What is the number of lines in the data that contain "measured"? Respond with nothing else.

*** EXERCISE DATA ***

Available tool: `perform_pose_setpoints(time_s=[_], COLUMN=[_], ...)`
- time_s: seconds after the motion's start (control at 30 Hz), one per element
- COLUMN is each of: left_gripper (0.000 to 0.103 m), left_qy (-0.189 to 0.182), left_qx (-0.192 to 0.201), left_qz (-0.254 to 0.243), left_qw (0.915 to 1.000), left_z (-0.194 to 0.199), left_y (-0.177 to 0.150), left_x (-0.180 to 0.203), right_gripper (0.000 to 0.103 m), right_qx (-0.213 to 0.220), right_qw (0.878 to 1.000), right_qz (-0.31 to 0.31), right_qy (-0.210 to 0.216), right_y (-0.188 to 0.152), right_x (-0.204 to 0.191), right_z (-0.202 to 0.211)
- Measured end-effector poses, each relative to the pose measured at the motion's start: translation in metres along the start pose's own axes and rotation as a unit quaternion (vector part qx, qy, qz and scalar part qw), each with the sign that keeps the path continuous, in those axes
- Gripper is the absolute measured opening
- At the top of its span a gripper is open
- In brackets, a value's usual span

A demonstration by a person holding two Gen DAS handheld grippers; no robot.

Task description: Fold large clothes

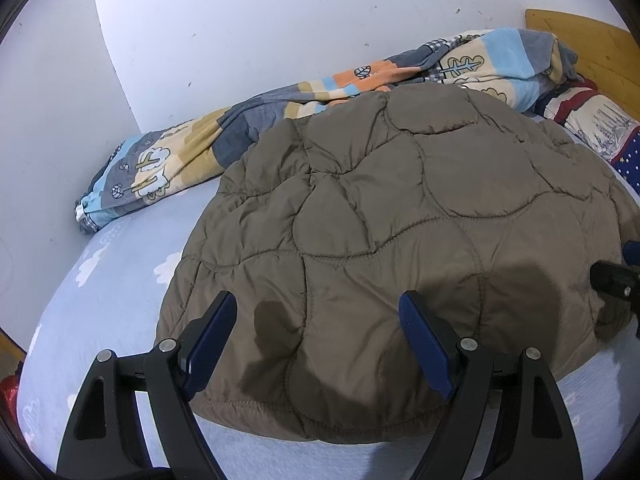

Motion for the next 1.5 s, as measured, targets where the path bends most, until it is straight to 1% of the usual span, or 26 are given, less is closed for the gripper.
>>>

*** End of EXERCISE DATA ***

## [EXERCISE SOLUTION]
3